M. H. — Notre politique publique de lutte contre le tabagisme n’est pas totalement pilotée par la science alors que la France dispose d’un réel écosystème de chercheurs, de cancérologues et de tabacologues de renom. Par exemple, l’ANSES produit des avis sur des alternatives moins nocives, telles que la cigarette électronique. Mais elles ne sont toujours pas intégrées à une stratégie française de réduction des risques alors que cela pourrait inciter les fumeurs qui ne souhaitent pas/n’arrivent pas à cesser toute forme de consommation de nicotine à passer à des produits moins nocifs au lieu de continuer à fumer des cigarettes.

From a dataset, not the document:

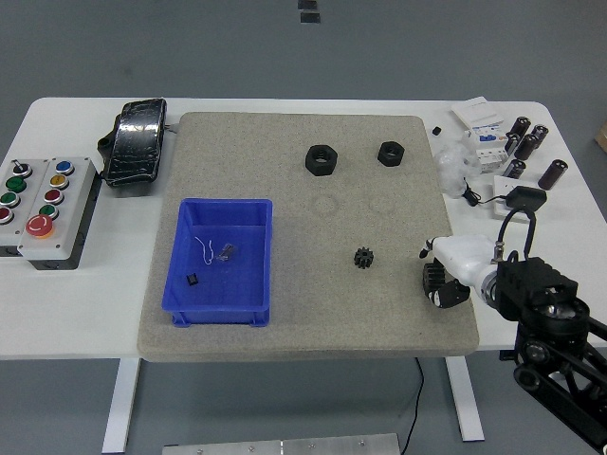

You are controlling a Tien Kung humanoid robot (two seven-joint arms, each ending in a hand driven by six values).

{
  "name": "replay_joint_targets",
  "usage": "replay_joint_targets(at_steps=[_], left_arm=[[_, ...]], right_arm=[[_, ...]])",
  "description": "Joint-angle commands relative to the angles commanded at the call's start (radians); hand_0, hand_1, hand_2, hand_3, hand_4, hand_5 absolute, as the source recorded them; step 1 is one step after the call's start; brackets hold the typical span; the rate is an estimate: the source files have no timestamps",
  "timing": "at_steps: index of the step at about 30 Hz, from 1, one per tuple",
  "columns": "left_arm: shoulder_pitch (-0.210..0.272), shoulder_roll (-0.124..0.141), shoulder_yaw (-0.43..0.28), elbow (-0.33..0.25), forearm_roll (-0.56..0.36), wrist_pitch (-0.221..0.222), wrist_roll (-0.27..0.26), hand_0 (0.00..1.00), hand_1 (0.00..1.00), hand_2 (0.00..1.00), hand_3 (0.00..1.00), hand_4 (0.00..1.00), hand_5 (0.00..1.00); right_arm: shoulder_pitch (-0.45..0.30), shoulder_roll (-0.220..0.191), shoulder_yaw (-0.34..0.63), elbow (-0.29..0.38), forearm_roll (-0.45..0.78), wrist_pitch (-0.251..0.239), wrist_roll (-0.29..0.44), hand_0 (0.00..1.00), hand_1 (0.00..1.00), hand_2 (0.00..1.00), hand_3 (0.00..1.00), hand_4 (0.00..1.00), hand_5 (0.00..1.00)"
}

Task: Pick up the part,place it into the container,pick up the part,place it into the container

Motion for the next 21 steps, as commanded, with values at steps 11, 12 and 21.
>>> replay_joint_targets(at_steps=[11, 12, 21], left_arm=[[-0.002, -0.001, 0.01, 0.0, -0.008, -0.002, -0.006, 0.662, 0.611, 0.562, 0.62, 0.667, 0.348], [-0.002, -0.001, 0.011, 0.0, -0.009, -0.002, -0.006, 0.662, 0.611, 0.562, 0.62, 0.667, 0.348], [-0.002, 0.0, 0.011, 0.0, -0.009, -0.002, -0.005, 0.662, 0.611, 0.563, 0.621, 0.668, 0.356]], right_arm=[[0.004, -0.001, -0.027, -0.015, -0.013, -0.014, 0.0, 0.186, 0.374, 0.623, 0.712, 0.408, 0.047], [0.004, -0.001, -0.027, -0.014, -0.015, -0.017, 0.0, 0.186, 0.374, 0.623, 0.712, 0.408, 0.047], [0.008, -0.004, -0.028, -0.016, -0.044, -0.05, 0.0, 0.178, 0.371, 0.602, 0.697, 0.398, 0.021]])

P. I. — Si vous deviez formuler trois recommandations prioritaires pour permettre à la France de sortir de cette impasse et se rapprocher réellement d’une société sans cigarettes, quelles seraient-elles ?

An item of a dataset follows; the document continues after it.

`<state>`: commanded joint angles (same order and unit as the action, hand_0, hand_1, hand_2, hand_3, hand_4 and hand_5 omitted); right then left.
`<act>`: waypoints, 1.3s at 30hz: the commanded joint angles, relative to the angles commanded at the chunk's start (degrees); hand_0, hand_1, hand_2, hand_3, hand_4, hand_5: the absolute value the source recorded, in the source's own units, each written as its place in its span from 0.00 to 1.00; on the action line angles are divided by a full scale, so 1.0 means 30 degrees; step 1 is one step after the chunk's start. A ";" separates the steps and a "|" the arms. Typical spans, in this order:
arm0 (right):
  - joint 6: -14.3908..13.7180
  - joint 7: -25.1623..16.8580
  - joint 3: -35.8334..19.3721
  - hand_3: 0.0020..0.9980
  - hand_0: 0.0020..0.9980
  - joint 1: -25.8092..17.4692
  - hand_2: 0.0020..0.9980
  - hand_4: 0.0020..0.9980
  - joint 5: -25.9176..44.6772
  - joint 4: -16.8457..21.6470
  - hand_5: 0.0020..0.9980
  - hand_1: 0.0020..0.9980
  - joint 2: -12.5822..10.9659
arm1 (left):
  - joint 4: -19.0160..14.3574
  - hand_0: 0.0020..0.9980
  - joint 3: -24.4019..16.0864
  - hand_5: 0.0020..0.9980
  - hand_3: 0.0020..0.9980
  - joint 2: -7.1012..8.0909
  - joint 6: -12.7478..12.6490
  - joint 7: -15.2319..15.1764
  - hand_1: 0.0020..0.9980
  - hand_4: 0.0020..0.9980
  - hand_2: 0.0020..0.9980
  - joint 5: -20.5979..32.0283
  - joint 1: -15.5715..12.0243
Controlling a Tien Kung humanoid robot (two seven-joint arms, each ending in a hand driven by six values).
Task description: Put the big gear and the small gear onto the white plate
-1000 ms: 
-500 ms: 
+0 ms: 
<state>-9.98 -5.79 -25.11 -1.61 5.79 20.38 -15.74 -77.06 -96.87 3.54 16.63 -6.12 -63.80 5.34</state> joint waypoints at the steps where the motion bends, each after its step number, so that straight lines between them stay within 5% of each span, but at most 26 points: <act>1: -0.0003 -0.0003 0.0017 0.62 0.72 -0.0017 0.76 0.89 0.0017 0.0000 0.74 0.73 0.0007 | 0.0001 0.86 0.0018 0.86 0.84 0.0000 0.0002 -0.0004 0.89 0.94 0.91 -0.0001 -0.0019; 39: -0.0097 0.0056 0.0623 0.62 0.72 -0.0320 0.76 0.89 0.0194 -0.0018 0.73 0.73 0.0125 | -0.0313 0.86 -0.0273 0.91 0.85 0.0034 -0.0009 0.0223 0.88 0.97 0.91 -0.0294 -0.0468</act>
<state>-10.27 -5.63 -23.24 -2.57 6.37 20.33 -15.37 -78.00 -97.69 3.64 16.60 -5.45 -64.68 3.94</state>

M. H. — Une fois le bon diagnostic posé, les solutions s’imposent d’elles-mêmes. Premièrement, pour parvenir à l’objectif fixé, il faut associer toutes les parties prenantes. Ce n’est pas en faisant la guerre aux industriels ou aux buralistes que nous parviendrons à faire la guerre aux cigarettes. Un Comité de pilotage public-privé permettrait de prendre en charge toutes les conséquences d’un tel objectif, d’un point de vue réglementaire, sécuritaire, d’accompagnement des buralistes et des industriels dans la redéfinition de leur organisation. Deuxième recommandation, je l’évoquais : créer un nociscore adossé à une révolution fiscale reposant sur le principe incitatif « plus c’est nocif, plus c’est taxé ». L’ANSES attribuerait à chaque produit nicotiné une note de nocivité régulièrement mise à jour entre 1 et 10, 10 étant la note maximale, celle d’une cigarette classique. Nous pourrions taxer chaque produit à hauteur de son niveau de nocivité : un produit dont la note est scientifiquement égale à 4 serait taxé à hauteur de 40 % de l’accise sur la cigarette, un produit à 6 serait taxé à hauteur de 60 %, etc.
Enfin, nous en avons parlé, le marché noir est notre talon d’Achille. Le « nico-trafic » est devenu équivalent au narcotrafic en valeur. Il est une composante de la poly-criminalité organisée qui se développe rapidement, car moins risqué sur le terrain et moins sanctionné sur le plan pénal, et pourtant tout aussi lucratif. Une mesure judicieuse serait de rattacher le nico-trafic à la criminalité organisée pour aligner les peines du nico-trafic sur le narcotrafic et de doubler le budget des douanes pour y parvenir.
Toutes ces mesures doivent poursuivre le même objectif : sortir le pays de l’impuissance publique pour réellement réduire la consommation de cigarettes dans notre pays.